● YOUR OBJECTIVE
Exact copy, no pictures: return all the data below as written.
+++ SUPPLIED DATA
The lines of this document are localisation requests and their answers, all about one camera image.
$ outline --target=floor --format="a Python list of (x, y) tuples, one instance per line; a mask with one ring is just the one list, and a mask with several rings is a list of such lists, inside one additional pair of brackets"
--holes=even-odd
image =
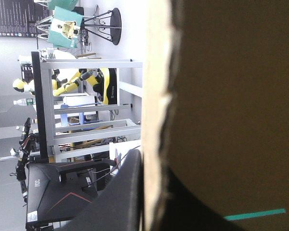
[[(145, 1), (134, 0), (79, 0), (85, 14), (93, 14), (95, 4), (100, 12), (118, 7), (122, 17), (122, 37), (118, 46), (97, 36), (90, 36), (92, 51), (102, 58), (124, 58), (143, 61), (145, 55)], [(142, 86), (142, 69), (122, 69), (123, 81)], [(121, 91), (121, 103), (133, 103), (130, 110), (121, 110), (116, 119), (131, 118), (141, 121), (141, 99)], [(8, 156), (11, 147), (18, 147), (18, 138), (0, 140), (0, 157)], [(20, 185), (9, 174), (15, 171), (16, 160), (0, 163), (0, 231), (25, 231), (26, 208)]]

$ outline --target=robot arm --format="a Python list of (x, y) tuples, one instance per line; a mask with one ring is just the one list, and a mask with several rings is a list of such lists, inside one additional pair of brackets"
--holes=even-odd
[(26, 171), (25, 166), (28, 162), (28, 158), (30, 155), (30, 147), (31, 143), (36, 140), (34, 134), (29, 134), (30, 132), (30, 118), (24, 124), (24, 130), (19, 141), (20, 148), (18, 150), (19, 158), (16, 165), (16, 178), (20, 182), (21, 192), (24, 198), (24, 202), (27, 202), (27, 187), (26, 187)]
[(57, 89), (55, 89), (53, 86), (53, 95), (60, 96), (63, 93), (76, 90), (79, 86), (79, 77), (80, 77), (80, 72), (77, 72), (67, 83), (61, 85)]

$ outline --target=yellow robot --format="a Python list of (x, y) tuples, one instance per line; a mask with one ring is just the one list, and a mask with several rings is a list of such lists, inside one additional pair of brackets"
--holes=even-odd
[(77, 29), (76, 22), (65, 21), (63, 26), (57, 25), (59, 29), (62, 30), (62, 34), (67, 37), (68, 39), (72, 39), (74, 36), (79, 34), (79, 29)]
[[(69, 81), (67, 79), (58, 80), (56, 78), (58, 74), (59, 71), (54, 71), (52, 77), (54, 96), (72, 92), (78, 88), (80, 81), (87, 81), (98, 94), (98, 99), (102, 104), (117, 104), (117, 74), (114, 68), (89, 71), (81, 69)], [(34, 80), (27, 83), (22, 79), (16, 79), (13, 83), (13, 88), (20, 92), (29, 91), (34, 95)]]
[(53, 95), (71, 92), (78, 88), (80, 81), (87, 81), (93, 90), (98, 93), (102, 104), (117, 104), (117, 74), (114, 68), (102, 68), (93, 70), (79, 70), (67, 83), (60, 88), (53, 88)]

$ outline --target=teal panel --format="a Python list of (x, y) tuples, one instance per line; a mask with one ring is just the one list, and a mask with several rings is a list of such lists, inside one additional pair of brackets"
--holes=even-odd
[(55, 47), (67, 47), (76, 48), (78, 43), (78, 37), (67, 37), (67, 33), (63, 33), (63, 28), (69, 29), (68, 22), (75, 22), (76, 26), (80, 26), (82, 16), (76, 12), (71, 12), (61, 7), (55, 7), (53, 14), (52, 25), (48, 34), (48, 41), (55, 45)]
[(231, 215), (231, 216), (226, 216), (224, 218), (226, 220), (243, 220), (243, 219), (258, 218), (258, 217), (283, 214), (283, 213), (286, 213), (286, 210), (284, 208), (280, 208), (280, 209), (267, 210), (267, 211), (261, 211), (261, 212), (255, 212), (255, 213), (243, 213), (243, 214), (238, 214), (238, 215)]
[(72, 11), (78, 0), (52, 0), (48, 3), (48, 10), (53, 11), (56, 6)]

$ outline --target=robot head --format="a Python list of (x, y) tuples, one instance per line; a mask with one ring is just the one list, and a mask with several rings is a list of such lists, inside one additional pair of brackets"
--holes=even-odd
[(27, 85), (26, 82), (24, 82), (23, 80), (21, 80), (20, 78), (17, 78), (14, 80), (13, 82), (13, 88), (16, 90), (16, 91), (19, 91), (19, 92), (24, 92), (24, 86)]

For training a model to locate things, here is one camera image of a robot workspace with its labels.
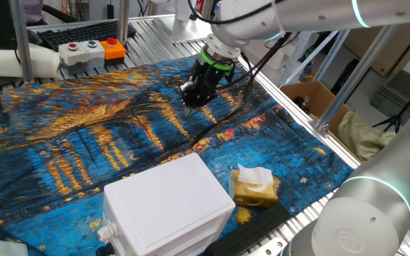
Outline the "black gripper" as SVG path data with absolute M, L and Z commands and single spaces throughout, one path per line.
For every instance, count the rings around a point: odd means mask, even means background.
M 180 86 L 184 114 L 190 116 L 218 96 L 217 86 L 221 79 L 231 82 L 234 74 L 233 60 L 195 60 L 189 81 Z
++++++
● EXERCISE RESPONSE
The lines of this document are localisation requests and their answers, all about one camera image.
$ outline --target=floor --format="a Python list of (x, y) tuples, one instance per line; a mask with one ring is just the one list, and a mask with several rings is a list of such lists, inside one additional pair of brackets"
--holes=even-odd
image =
[[(145, 1), (134, 0), (79, 0), (85, 14), (93, 14), (95, 4), (100, 12), (118, 7), (122, 17), (122, 37), (118, 46), (97, 36), (90, 36), (92, 51), (102, 58), (124, 58), (143, 61), (145, 55)], [(142, 86), (142, 69), (122, 69), (123, 81)], [(121, 91), (121, 103), (133, 103), (130, 110), (121, 110), (116, 119), (131, 118), (141, 121), (141, 99)], [(8, 156), (11, 147), (18, 147), (18, 138), (0, 140), (0, 157)], [(20, 185), (9, 174), (15, 171), (16, 160), (0, 163), (0, 231), (25, 231), (26, 208)]]

$ outline --target=robot arm --format="a Python list of (x, y) tuples, one instance per line; a mask with one ring is just the one list, and a mask with several rings is a list of such lists, inside one additional pair of brackets"
--holes=even-odd
[(26, 171), (25, 166), (28, 162), (28, 158), (30, 155), (30, 147), (31, 143), (36, 140), (34, 134), (29, 134), (30, 132), (30, 118), (24, 124), (24, 130), (19, 141), (20, 148), (18, 150), (19, 158), (16, 165), (16, 178), (20, 182), (21, 192), (24, 198), (24, 202), (27, 202), (27, 187), (26, 187)]
[(57, 89), (55, 89), (53, 86), (53, 95), (60, 96), (63, 93), (76, 90), (79, 86), (79, 77), (80, 77), (80, 72), (77, 72), (67, 83), (61, 85)]

$ outline --target=yellow robot --format="a Python list of (x, y) tuples, one instance per line; a mask with one ring is just the one list, and a mask with several rings is a list of such lists, inside one additional pair of brackets"
--holes=even-odd
[(77, 29), (76, 22), (65, 21), (63, 26), (57, 25), (59, 29), (62, 30), (62, 34), (67, 37), (68, 39), (72, 39), (74, 36), (79, 34), (79, 29)]
[[(69, 81), (67, 79), (58, 80), (56, 78), (58, 74), (59, 71), (54, 71), (52, 77), (54, 96), (72, 92), (78, 88), (80, 81), (87, 81), (98, 94), (98, 99), (102, 104), (117, 104), (117, 74), (114, 68), (89, 71), (81, 69)], [(34, 80), (27, 83), (22, 79), (16, 79), (13, 83), (13, 88), (20, 92), (29, 91), (34, 95)]]
[(53, 95), (71, 92), (78, 88), (80, 81), (87, 81), (93, 90), (98, 93), (102, 104), (117, 104), (117, 74), (114, 68), (102, 68), (93, 70), (79, 70), (67, 83), (60, 88), (53, 88)]

$ outline --target=teal panel --format="a Python list of (x, y) tuples, one instance per line; a mask with one ring is just the one list, and a mask with several rings is a list of such lists, inside one additional pair of brackets"
--holes=even-odd
[(55, 47), (67, 47), (76, 48), (78, 43), (78, 37), (67, 37), (67, 33), (63, 33), (63, 28), (69, 29), (68, 22), (75, 22), (76, 26), (80, 26), (82, 16), (76, 12), (71, 12), (61, 7), (55, 7), (53, 14), (52, 25), (48, 34), (48, 41), (55, 45)]
[(231, 215), (231, 216), (226, 216), (224, 218), (226, 220), (243, 220), (243, 219), (258, 218), (258, 217), (283, 214), (283, 213), (286, 213), (286, 210), (284, 208), (280, 208), (280, 209), (267, 210), (267, 211), (261, 211), (261, 212), (255, 212), (255, 213), (243, 213), (243, 214), (238, 214), (238, 215)]
[(72, 11), (78, 0), (52, 0), (48, 3), (48, 10), (53, 11), (56, 6)]

$ outline --target=robot head --format="a Python list of (x, y) tuples, one instance per line; a mask with one ring is just the one list, and a mask with several rings is a list of such lists, inside one additional pair of brackets"
--holes=even-odd
[(27, 85), (26, 82), (24, 82), (23, 80), (21, 80), (20, 78), (17, 78), (14, 80), (13, 82), (13, 88), (16, 90), (16, 91), (19, 91), (19, 92), (24, 92), (24, 86)]

For training a model to locate things, here is one camera image of a robot workspace with its labels.
Outline the "black gripper" as SVG path data with absolute M, L and Z commands and single spaces throughout, one path per line.
For every instance, count the rings around a point: odd means mask, even means background.
M 180 86 L 184 114 L 190 116 L 218 96 L 217 86 L 221 79 L 231 82 L 234 74 L 233 60 L 195 60 L 189 81 Z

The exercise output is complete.